▽
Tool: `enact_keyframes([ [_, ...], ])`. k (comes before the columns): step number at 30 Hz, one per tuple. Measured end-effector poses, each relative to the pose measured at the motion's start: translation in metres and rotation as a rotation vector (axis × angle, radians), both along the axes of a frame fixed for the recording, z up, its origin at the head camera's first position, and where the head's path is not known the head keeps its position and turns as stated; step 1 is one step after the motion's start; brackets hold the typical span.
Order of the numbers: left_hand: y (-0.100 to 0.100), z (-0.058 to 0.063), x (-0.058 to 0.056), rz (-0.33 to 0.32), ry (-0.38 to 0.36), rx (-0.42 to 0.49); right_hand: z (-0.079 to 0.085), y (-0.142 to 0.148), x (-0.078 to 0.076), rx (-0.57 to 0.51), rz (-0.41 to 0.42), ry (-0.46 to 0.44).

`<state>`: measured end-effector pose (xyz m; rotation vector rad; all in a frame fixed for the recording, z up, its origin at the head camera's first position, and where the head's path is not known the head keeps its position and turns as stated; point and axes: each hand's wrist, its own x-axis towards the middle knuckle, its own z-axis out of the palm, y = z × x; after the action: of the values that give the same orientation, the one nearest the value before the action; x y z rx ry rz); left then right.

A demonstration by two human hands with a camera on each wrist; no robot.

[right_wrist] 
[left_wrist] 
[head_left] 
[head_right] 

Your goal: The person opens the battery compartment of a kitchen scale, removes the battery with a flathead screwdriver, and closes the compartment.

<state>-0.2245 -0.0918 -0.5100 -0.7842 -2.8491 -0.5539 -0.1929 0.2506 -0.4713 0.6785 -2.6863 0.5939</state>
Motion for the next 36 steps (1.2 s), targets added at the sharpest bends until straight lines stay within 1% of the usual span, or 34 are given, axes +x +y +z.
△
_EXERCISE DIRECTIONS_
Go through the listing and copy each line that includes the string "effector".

_EXPECTED ANSWER_
Tool: `enact_keyframes([ [_, ...], ])`. k (comes before the columns): step number at 30 Hz, one per tuple. Measured end-effector poses, each relative to the pose measured at the motion's start: translation in metres and rotation as a rotation vector (axis × angle, radians), both along the axes of a frame fixed for the recording, z up, its origin at the head camera's first position, and where the head's path is not known the head keeps its position and turns as stated; step 1 is one step after the motion's start; brackets hold the typical span.
`<state>`: measured end-effector pose (xyz m; rotation vector rad; all in a frame fixed for the recording, z up, its origin at the head camera's first position, and where the head's path is not known the head keeps its position and turns as stated; point and axes: each hand's wrist, its own x-axis towards the middle knuckle, its own z-axis out of the palm, y = z × x; after the action: of the values that give the same orientation, the one nearest the value before the action; x y z rx ry rz); left then right.

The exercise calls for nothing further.